Posted by: JaredFurtado on Dec 6, 2011

With a Leaner Model, Start-Ups Reach Further Afield
By: Steve Lohr

SUNNYVALE, Calif. — Lee Redden, 26, a Ph.D. student in engineering at Stanford, recently decided to shelve his education and help found a start-up company.


His skills lie in a couple of red-hot niches of artificial intelligence, computer vision and machine learning. Yet he is not applying his talents to Internet search, online commerce or intelligence surveillance.

Mr. Redden’s ambitions are further afield — in farm fields, actually. His company, Blue River Technology, is developing a robotic weed killer for organic farms, which shun chemical pesticides. The new venture, he said, is “a great way to bring this technology to agriculture.”

The start-up here points to the latest stage of evolution in Silicon Valley, the world’s epicenter of innovation. Over the years, the region has shown an unmatched economic dexterity in jumping from one industry of opportunity to another, from military electronics to silicon wafers to personal computers to the Internet.

But the business of the Valley today is less about focusing on a particular industry than it is about a continuous process of innovation with technology, across a widening swath of fields. The trend reflects the steady march of that most protean of technologies — computing — as it makes further inroads into every scientific discipline and industry. Clean technology, bioengineering, medical diagnostics, preventive health care, transportation and even agriculture are part of the mix these days for the Valley’s technologists and entrepreneurs.

The pace of discovery has quickened, not only for technologies but also for the process of finding out what companies will succeed.
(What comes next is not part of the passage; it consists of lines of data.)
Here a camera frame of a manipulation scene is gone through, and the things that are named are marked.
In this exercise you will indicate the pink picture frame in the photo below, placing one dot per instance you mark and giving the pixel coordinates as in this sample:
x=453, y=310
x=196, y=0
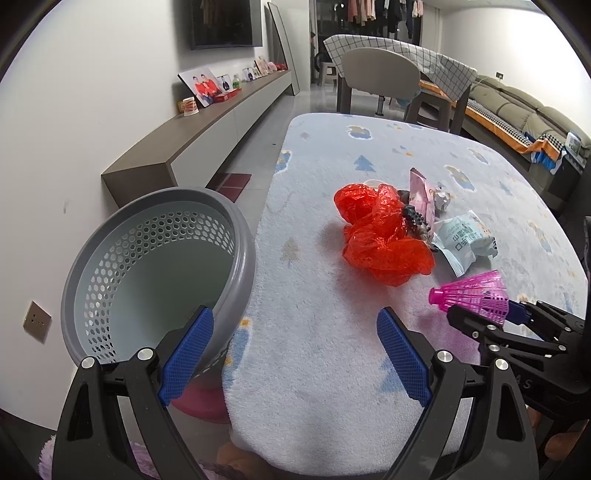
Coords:
x=264, y=65

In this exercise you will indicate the leaning dark framed board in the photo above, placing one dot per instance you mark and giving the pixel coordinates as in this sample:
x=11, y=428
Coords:
x=282, y=46

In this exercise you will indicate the green bottle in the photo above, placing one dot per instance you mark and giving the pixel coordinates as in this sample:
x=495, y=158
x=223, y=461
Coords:
x=237, y=83

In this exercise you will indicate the brown wall socket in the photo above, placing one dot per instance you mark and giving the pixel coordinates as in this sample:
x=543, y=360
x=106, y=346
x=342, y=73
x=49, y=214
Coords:
x=37, y=322

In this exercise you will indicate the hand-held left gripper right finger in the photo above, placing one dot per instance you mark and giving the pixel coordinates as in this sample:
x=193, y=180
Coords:
x=404, y=360

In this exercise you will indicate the crumpled white paper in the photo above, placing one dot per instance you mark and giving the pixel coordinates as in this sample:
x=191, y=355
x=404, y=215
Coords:
x=444, y=199

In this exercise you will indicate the wall-mounted television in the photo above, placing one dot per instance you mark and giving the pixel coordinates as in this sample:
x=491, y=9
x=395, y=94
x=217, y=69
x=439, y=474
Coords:
x=226, y=23

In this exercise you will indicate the grey-green sofa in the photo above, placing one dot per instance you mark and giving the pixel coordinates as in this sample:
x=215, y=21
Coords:
x=521, y=106

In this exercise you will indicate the pink snack wrapper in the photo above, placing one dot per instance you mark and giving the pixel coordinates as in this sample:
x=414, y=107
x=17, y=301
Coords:
x=421, y=194

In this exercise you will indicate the pink plastic basin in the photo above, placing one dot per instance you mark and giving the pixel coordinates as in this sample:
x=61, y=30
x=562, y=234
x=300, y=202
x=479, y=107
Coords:
x=203, y=406

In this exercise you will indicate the large family photo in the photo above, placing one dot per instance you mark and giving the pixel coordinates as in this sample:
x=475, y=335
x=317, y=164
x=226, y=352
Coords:
x=201, y=86

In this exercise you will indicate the light blue printed blanket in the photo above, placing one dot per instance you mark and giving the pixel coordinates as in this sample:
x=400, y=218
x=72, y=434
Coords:
x=323, y=300

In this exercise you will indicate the flat red box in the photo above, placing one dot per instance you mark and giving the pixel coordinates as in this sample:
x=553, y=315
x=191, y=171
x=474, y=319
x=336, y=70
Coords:
x=227, y=95

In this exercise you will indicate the grey plastic stool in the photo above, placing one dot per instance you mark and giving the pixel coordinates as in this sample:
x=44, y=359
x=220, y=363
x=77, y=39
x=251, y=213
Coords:
x=328, y=74

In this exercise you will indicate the long brown and grey sideboard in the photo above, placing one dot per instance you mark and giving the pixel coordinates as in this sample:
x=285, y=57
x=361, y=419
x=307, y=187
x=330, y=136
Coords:
x=203, y=134

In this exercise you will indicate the white box with green print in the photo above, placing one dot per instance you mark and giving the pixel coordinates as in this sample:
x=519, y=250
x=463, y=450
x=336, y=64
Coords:
x=575, y=144

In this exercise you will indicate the red plastic bag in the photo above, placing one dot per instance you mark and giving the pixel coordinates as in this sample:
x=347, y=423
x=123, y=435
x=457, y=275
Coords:
x=383, y=249

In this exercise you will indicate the grey dining chair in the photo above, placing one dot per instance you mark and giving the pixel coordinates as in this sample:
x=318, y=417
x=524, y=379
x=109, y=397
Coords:
x=378, y=74

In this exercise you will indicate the black side table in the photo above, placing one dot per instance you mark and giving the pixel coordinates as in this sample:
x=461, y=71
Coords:
x=565, y=184

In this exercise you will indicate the dining table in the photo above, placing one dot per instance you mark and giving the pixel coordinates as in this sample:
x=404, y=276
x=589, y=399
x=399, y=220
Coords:
x=459, y=115

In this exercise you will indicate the hanging clothes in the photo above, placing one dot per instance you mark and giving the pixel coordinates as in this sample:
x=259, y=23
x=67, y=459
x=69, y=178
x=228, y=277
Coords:
x=383, y=11

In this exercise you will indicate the grey perforated plastic basket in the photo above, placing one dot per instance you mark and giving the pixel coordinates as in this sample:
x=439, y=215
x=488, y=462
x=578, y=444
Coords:
x=152, y=286

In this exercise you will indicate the white and teal snack packet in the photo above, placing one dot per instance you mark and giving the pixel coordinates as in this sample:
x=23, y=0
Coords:
x=464, y=240

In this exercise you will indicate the small portrait photo frame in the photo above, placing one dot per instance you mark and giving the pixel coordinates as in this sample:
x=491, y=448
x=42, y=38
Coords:
x=224, y=83

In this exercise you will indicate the red and white paper cup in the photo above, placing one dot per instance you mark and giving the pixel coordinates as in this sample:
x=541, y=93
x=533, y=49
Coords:
x=190, y=106

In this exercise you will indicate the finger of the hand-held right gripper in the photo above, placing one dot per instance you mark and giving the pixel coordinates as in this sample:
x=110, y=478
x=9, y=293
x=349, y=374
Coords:
x=519, y=311
x=471, y=323

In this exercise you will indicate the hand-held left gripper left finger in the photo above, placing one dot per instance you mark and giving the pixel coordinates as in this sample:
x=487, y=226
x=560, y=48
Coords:
x=187, y=355

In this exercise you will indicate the white plastic lid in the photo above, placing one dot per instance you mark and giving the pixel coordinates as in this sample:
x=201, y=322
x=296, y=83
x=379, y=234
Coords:
x=371, y=182

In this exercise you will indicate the houndstooth sofa cover orange trim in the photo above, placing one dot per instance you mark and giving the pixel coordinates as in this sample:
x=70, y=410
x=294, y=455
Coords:
x=503, y=124

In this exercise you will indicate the pink plastic shuttlecock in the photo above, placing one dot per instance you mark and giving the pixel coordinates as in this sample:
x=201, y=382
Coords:
x=475, y=293

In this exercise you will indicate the pink fluffy cloth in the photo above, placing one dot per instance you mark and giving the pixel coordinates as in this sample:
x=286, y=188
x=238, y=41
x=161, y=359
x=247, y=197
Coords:
x=138, y=461
“What’s different in the Valley is that we’ve found a quasi-scientific method for reinventing businesses and industries, not just products,” said Randy Komisar, a partner in a leading venture capital firm, Kleiner Perkins Caufield & Byers, and a lecturer on entrepreneurship at Stanford University. “The approach is much more systematic than it was several years ago.”

The newer model for starting businesses relies on hypothesis, experiment and testing in the marketplace, from the day a company is founded. That is a sharp break with the traditional approach of drawing up a business plan, setting financial targets, building a finished product and then rolling out the business and hoping to succeed. It was time-consuming and costly.